> _How to complete this task_
A word-for-word transcription of all the data is required.

[Opening Source material section]

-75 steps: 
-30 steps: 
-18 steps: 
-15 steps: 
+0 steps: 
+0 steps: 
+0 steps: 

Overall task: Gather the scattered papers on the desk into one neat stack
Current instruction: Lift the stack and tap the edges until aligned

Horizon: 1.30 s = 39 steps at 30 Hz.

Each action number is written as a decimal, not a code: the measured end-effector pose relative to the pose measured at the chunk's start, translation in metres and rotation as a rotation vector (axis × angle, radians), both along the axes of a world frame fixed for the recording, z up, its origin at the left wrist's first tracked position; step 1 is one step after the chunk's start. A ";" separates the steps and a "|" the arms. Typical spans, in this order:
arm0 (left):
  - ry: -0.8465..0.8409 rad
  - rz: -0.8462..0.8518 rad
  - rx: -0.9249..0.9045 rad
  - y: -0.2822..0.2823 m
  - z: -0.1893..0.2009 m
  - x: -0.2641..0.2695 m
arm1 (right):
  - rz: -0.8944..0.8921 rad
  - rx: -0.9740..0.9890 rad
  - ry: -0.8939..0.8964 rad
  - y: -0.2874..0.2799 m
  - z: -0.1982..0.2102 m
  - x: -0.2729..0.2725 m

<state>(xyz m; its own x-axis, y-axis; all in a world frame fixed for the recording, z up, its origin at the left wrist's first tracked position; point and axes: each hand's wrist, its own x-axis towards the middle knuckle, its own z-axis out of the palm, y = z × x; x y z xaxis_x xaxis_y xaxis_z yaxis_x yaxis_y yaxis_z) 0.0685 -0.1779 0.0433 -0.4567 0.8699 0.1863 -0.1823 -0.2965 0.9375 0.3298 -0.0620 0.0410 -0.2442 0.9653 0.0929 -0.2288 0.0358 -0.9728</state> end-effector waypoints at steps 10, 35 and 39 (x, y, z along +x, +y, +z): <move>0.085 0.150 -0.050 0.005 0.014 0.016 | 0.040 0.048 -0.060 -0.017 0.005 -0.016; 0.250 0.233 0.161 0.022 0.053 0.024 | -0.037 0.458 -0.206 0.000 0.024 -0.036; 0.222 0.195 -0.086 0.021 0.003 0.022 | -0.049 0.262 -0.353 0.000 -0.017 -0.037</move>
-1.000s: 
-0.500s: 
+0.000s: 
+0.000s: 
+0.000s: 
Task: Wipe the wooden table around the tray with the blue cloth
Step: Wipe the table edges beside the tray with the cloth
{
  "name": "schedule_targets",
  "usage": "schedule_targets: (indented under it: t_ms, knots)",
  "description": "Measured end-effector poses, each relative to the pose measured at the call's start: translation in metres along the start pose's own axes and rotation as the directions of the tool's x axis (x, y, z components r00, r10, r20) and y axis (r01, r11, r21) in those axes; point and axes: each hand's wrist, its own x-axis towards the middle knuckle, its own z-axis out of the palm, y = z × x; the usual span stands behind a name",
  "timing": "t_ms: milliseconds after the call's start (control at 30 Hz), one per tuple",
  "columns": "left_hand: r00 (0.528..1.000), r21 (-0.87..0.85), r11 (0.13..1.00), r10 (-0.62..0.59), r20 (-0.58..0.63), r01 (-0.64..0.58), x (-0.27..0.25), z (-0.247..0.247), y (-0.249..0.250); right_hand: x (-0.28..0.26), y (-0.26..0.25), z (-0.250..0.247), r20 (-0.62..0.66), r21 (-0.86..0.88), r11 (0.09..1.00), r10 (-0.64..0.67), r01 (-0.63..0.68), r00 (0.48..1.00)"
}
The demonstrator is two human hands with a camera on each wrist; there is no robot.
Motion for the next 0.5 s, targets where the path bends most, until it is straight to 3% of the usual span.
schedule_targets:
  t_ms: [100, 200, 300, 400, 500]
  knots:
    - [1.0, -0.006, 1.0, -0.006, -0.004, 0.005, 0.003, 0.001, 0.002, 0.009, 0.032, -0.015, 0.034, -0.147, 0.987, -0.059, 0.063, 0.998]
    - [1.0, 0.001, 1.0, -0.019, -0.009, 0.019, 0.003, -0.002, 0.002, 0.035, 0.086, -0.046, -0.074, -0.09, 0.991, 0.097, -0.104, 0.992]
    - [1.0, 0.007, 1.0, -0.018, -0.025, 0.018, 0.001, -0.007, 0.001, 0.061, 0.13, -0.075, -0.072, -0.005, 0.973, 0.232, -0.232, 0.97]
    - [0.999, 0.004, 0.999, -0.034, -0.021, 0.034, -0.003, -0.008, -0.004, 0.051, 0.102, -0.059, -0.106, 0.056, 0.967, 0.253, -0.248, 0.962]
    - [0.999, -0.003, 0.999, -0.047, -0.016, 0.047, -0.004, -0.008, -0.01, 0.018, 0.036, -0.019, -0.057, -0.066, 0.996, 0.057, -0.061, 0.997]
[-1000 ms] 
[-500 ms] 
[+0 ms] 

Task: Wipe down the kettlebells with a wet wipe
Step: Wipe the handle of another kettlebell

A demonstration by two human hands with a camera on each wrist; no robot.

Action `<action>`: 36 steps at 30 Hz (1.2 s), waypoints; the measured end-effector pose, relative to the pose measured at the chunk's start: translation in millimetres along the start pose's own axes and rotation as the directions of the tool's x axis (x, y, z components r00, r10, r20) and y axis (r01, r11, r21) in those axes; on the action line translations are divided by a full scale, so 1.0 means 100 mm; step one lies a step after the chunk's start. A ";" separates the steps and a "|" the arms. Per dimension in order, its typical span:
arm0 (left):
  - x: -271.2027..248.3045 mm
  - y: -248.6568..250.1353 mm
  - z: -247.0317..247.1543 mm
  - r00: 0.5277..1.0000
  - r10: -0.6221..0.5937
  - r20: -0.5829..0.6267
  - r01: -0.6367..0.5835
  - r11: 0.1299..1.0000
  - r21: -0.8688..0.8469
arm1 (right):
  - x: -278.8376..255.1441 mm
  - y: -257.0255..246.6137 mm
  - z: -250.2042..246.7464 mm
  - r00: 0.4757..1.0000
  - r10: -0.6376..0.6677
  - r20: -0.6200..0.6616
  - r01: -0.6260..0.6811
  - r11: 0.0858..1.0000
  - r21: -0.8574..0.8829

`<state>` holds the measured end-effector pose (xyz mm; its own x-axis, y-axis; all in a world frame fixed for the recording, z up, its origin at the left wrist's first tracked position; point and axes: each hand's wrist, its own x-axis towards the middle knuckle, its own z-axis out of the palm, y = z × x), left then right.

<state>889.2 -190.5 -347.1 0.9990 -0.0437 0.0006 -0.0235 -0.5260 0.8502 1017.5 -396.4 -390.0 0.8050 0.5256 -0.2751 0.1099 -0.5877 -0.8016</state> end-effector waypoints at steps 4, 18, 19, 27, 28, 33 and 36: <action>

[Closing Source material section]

> _Written response_
-75 steps: 
-30 steps: 
-18 steps: 
-15 steps: 
+0 steps: 
+0 steps: 
+0 steps: 

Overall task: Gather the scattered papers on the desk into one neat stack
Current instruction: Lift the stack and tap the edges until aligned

Horizon: 1.30 s = 39 steps at 30 Hz.

Each action number is written as a decimal, not a code: the measured end-effector pose relative to the pose measured at the chunk's start, translation in metres and rotation as a rotation vector (axis × angle, radians), both along the axes of a world frame fixed for the recording, z up, its origin at the left wrist's first tracked position; step 1 is one step after the chunk's start. A ";" separates the steps and a "|" the arms. Typical spans, in this order:
arm0 (left):
  - ry: -0.8465..0.8409 rad
  - rz: -0.8462..0.8518 rad
  - rx: -0.9249..0.9045 rad
  - y: -0.2822..0.2823 m
  - z: -0.1893..0.2009 m
  - x: -0.2641..0.2695 m
arm1 (right):
  - rz: -0.8944..0.8921 rad
  - rx: -0.9740..0.9890 rad
  - ry: -0.8939..0.8964 rad
  - y: -0.2874..0.2799 m
  - z: -0.1982..0.2102 m
  - x: -0.2729..0.2725 m

<state>(xyz m; its own x-axis, y-axis; all in a world frame fixed for the recording, z up, its origin at the left wrist's first tracked position; point and axes: each hand's wrist, its own x-axis towards the middle knuckle, its own z-axis out of the palm, y = z × x; x y z xaxis_x xaxis_y xaxis_z yaxis_x yaxis_y yaxis_z) 0.0685 -0.1779 0.0433 -0.4567 0.8699 0.1863 -0.1823 -0.2965 0.9375 0.3298 -0.0620 0.0410 -0.2442 0.9653 0.0929 -0.2288 0.0358 -0.9728</state> end-effector waypoints at steps 10, 35 and 39 (x, y, z along +x, +y, +z): <move>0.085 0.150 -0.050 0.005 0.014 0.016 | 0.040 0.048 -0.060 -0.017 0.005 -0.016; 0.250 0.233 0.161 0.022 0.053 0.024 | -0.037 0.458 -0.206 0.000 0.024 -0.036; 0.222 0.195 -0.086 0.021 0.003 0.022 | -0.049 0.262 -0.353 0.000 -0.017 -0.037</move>
-1.000s: 
-0.500s: 
+0.000s: 
+0.000s: 
+0.000s: 
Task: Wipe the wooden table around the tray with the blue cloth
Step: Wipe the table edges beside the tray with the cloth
{
  "name": "schedule_targets",
  "usage": "schedule_targets: (indented under it: t_ms, knots)",
  "description": "Measured end-effector poses, each relative to the pose measured at the call's start: translation in metres along the start pose's own axes and rotation as the directions of the tool's x axis (x, y, z components r00, r10, r20) and y axis (r01, r11, r21) in those axes; point and axes: each hand's wrist, its own x-axis towards the middle knuckle, its own z-axis out of the palm, y = z × x; the usual span stands behind a name",
  "timing": "t_ms: milliseconds after the call's start (control at 30 Hz), one per tuple",
  "columns": "left_hand: r00 (0.528..1.000), r21 (-0.87..0.85), r11 (0.13..1.00), r10 (-0.62..0.59), r20 (-0.58..0.63), r01 (-0.64..0.58), x (-0.27..0.25), z (-0.247..0.247), y (-0.249..0.250); right_hand: x (-0.28..0.26), y (-0.26..0.25), z (-0.250..0.247), r20 (-0.62..0.66), r21 (-0.86..0.88), r11 (0.09..1.00), r10 (-0.64..0.67), r01 (-0.63..0.68), r00 (0.48..1.00)"
}
The demonstrator is two human hands with a camera on each wrist; there is no robot.
Motion for the next 0.5 s, targets where the path bends most, until it is straight to 3% of the usual span.
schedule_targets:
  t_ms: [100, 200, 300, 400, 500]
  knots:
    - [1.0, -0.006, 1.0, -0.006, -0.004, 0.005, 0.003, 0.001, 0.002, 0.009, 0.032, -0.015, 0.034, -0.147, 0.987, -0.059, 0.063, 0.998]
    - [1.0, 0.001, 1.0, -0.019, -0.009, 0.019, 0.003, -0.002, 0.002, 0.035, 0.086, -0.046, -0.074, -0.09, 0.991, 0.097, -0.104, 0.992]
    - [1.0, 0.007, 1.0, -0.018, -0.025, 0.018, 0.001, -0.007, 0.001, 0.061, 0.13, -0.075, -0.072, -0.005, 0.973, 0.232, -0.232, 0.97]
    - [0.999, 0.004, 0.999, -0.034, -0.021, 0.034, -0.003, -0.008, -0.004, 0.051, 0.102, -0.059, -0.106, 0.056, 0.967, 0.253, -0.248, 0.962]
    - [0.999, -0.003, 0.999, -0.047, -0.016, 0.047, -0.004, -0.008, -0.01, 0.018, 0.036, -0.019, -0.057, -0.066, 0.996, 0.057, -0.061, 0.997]
[-1000 ms] 
[-500 ms] 
[+0 ms] 

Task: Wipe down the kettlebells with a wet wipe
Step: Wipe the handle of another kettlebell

A demonstration by two human hands with a camera on each wrist; no robot.

Action `<action>`: 36 steps at 30 Hz (1.2 s), waypoints; the measured end-effector pose, relative to the pose measured at the chunk's start: translation in millimetres along the start pose's own axes and rotation as the directions of the tool's x axis (x, y, z components r00, r10, r20) and y axis (r01, r11, r21) in those axes; on the action line translations are divided by a full scale, so 1.0 means 100 mm; step one lies a step after the chunk's start. A ";" separates the steps and a "|" the arms. Per dimension in order, its typical span:
arm0 (left):
  - x: -271.2027..248.3045 mm
  - y: -248.6568..250.1353 mm
  - z: -247.0317..247.1543 mm
  - r00: 0.5277..1.0000
  - r10: -0.6221..0.5937
  - r20: -0.5829..0.6267
  - r01: -0.6367..0.5835
  - r11: 0.1299..1.0000
  - r21: -0.8688..0.8469
arm1 (right):
  - x: -278.8376..255.1441 mm
  - y: -257.0255..246.6137 mm
  - z: -250.2042..246.7464 mm
  - r00: 0.4757..1.0000
  - r10: -0.6376..0.6677
  - r20: -0.6200..0.6616
  - r01: -0.6260..0.6811
  - r11: 0.0858..1.0000
  - r21: -0.8574..0.8829

`<state>` holds the measured end-effector pose (xyz mm; its own x-axis, y-axis; all in a world frame fixed for the recording, z up, its origin at the left wrist's first tracked position; point and axes: each hand's wrist, its own x-axis towards the middle knuckle, its own z-axis out of the palm, y = z × x), left then right.

<state>889.2 -190.5 -347.1 0.9990 -0.0437 0.0006 -0.0235 -0.5260 0.8502 1017.5 -396.4 -390.0 0.8050 0.5256 -0.2751 0.1099 -0.5877 -0.8016</state> end-effector waypoints at steps 4, 18, 19, 27, 28, 33 and 36: <action>

Above is the complete output.